* _Problem to solve_
Whenever a line in the entries below contains the string "picture", copy that line.

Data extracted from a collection
___

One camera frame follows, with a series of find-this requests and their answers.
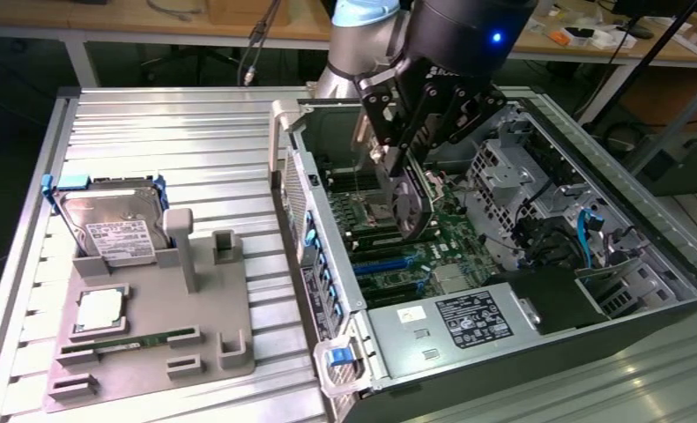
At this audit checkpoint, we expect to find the CPU socket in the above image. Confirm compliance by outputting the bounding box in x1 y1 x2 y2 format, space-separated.
356 193 396 230

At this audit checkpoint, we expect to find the wooden desk white frame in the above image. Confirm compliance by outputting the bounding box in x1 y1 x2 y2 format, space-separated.
497 0 697 124
0 0 335 89

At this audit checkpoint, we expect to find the perforated metal disk bay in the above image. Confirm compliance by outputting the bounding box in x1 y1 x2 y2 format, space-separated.
464 109 567 230

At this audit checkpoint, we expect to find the hard disk with blue carrier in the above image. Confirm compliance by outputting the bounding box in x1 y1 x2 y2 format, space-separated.
40 174 171 268

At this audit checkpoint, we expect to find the blue data wire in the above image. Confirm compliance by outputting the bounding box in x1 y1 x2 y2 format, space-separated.
573 206 605 272

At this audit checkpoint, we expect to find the black plastic air shroud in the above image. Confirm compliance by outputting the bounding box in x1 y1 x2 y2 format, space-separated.
483 268 612 336

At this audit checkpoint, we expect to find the gray power supply unit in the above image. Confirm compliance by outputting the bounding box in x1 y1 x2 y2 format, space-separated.
364 284 541 382

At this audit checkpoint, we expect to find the gray plastic parts rack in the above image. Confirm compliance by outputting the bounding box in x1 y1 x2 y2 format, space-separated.
40 206 259 414

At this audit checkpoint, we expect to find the black graphics card metal bracket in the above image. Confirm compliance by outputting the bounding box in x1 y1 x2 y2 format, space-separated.
352 109 447 242

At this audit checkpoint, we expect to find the blue expansion slot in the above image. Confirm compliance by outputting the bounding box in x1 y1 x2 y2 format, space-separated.
352 256 413 275

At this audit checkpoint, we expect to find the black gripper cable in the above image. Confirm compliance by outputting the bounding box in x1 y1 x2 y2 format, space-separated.
239 0 284 87

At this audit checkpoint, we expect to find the green motherboard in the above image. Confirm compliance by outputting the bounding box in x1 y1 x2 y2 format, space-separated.
315 149 505 312

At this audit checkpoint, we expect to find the gray metal disk bay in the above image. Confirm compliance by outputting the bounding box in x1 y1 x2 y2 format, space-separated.
575 257 679 319

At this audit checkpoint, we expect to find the silver CPU chip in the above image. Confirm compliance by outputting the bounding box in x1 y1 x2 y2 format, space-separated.
75 290 127 331

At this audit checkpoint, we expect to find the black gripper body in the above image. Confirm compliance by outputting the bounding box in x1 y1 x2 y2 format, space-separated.
392 0 539 89

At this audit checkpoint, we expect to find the black wire bundle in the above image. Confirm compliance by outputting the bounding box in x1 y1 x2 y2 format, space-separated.
509 206 596 270

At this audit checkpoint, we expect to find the black stand pole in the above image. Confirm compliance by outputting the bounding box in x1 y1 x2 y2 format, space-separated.
576 0 697 122

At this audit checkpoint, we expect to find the black office chair base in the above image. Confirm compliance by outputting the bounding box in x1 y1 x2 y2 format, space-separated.
140 43 244 83

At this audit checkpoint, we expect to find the black expansion slot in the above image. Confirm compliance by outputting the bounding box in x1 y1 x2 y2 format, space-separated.
363 284 417 308

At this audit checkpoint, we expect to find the green RAM stick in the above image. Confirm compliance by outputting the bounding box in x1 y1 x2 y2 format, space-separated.
59 328 200 356

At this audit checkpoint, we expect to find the black RAM slot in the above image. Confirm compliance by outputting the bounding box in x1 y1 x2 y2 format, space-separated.
345 226 405 243
351 237 441 256

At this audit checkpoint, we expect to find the black and silver PC case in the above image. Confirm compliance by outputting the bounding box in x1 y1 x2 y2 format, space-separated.
268 94 697 423

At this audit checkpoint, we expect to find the silver chipset heatsink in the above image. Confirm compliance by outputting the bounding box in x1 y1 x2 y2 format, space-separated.
432 265 468 295

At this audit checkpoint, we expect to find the white plastic holder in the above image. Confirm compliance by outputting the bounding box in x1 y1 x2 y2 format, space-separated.
561 26 619 48

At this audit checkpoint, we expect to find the dark gray equipment box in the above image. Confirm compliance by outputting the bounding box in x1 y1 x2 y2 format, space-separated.
641 136 697 197

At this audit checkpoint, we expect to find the black monitor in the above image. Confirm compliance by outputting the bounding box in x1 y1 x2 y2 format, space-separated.
597 0 697 40

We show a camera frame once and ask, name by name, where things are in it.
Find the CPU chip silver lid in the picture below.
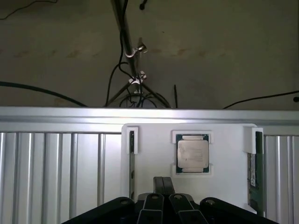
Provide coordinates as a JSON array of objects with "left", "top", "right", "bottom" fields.
[{"left": 175, "top": 133, "right": 210, "bottom": 175}]

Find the white parts rack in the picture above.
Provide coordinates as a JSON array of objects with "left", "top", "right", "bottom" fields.
[{"left": 121, "top": 122, "right": 264, "bottom": 221}]

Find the silver tripod stand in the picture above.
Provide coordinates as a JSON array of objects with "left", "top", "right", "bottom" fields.
[{"left": 111, "top": 0, "right": 170, "bottom": 108}]

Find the thin black floor cable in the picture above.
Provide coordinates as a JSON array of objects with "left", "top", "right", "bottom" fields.
[{"left": 221, "top": 90, "right": 299, "bottom": 110}]

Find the thick black floor cable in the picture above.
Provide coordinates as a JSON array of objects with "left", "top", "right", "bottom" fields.
[{"left": 0, "top": 80, "right": 89, "bottom": 108}]

___

* _Answer box_
Find the CPU chip silver lid in the picture below.
Find the white parts rack in the picture above.
Find the silver tripod stand in the picture above.
Find the thin black floor cable in the picture above.
Find the thick black floor cable in the picture above.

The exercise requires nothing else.